El historial es en realidad sorprendentemente claro, que hubo una serie de momentos que se remontan a por lo menos ocho antes del 11 de septiembre en que acciones más agresivas podrían haber producido un resultado diferente que esa mañana azul. Por ejemplo:

– En 1997, una comisión encabezada por el vicepresidente Al Gore recomendó medidas para reforzar la seguridad en las aerolíneas, incluyendo una revisión más estricta de los pasajeros y cerraduras más fuertes en las puertas de las cabinas. Defensores de las libertades civiles y la industria de las aerolíneas se resistieron.

– Osama bin Laden, aunque difícilmente un nombre familiar, era bien conocido como una amenaza. (En realidad, The New York Times publicó una serie en primera plana sobre él justo antes de que Bush asumiera la presidencia.)

– El World Trade Center estaba ya marcado evidentemente como blanco, desde el bombazo de 1993, y la idea de usar aviones como misiles se conocía por una conspiración frustrada para derribar la Torre Eiffel.

Entonces, ¿quién es responsable de no encadenar todo esto, de fallar en evitar la tragedia? ¿La industria de las aerolíneas? ¿La CIA? ¿Richard Clarke? ¿Bush? ¿Clinton?

El más famoso regalo presidencial en la historia estadounidense es discutiblemente un signo de vidrio de seis por 33 centímetros hecho en el Reformatorio Federal en El Reno, Oklahoma. De un lado, el que daba hacia el presidente, decía, «Soy de Missouri». Del otro, el lado que daba hacia los visitantes a la Oficina Oval, decía, «El Ciervo se Detiene Aquí».

Para el Presidente Harry Truman eso significó aceptar la responsabilidad de tomar las decisiones difíciles, incluyendo despedir al general Douglas MacArthur. Pero no necesariamente significó expresar pesadumbre por ellos posteriormente. Estaba orgulloso de decir que nunca perdió el sueño por su decisión de arrojar la bomba atómica, y 10 años después cuando fue invitado a Japón dijo que iría sólo si no tenía que besar la porción posterior de la anatomía de algún ciudadano japonés. (No fue.)

Bush puso en claro la semana pasada que coincidía más con el modo de comandante en jefe responsable personificado por Roosevelt que por Reagan, ofreciendo una prueba estrecha de responsabilidad presidencial en el contexto del 11 de septiembre.

«Si hubiera sabido», dijo Bush al día siguiente del testimonio de Clarke, «que el enemigo usaría aviones para atacar a Estados Unidos, para atacarnos, habría usado todos los recursos, todas las ventajas, todo el poder de este gobierno para proteger al pueblo estadounidense».

Es difícil imaginar a alguien -incluso los críticos más fieros de Bush- que dude de eso.

Pero la declaración de Bush ilustra la transición de una cultura política donde aceptar la responsabilidad demostraba la fuerza de uno a una cultura en la cual expone debilidad.

Comparemos las acciones de otro joven presidente enfrentado con una crisis al inicio de su gobierno. Era mediados de abril de 1961, y una invasión a Cuba organizada por la CIA había fracasado en un lugar llamado Bahía de Cochinos.

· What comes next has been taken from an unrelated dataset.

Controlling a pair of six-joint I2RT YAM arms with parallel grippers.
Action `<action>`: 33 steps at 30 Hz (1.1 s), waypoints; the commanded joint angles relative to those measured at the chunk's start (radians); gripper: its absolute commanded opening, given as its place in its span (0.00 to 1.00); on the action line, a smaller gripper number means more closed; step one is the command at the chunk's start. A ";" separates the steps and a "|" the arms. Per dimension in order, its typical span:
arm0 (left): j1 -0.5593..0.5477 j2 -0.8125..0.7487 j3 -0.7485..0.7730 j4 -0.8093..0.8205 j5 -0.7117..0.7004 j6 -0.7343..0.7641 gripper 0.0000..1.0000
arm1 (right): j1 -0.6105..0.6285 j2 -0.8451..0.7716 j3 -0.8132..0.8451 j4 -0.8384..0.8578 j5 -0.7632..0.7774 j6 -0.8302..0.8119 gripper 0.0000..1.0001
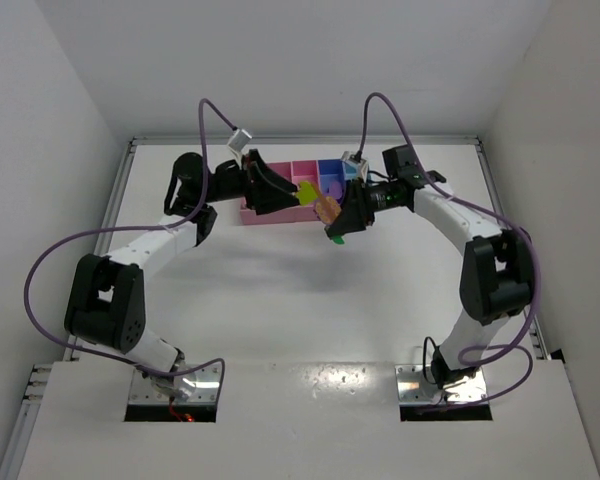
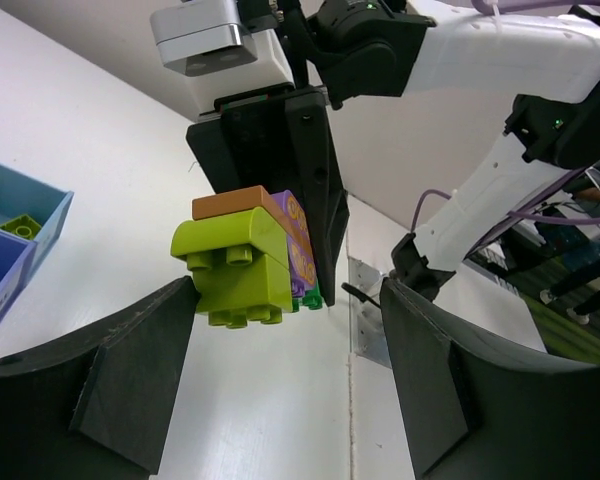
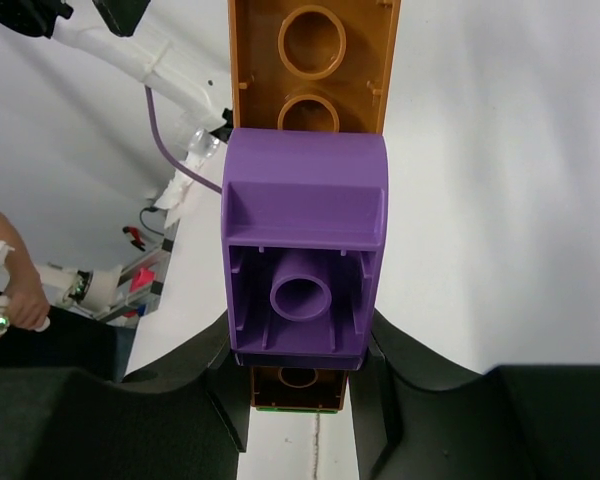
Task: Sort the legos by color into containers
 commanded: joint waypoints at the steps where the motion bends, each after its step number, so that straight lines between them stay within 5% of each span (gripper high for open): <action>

«Hay un viejo dicho», declaró el Presidente John F. Kennedy, «de que la victoria tiene cientos de padres y la derrota es huérfana». El presidente añadió: «Yo soy el oficial responsable del gobierno».

[b]Pese a la debacle, la popularidad de Kennedy aumentó.[/b]

Pero el estadismo no siempre es todo lo que parece, dijo Michael Beschloss, historiador presidencial. Aun cuando Kennedy estaba asumiendo la responsabilidad, sus colaboradores culpaban calladamente del fiasco -tras bastidores como dicen en Washington- al Presidente Dwight D. Eisenhower, quien había puesto en marcha la invasión. Eventualmente, un funcionario del gobierno de Kennedy, Stuart L. Udall, culpó a Eisenhower en público, lo cual provocó una fiera respuesta de su vicepresidente, Richard M. Nixon, y obligó a la Casa Blanca a retractarse. Kennedy, dijo su portavoz, Pierre E. Salinger, asumía toda la responsabilidad y quería que todos lo supieran.

En esos días, un líder asumía la responsabilidad en público y sus colaboradores propagaban la culpa sólo en privado. Hoy en día, esos colaboradores propagan la culpa por medio de la televisión por cable y sólo ex funcionarios de nivel medio asumen la responsabilidad. En la cultura de la política de hoy, los presidentes bien pueden temer admitir que no pueden hacer todo a la perfección.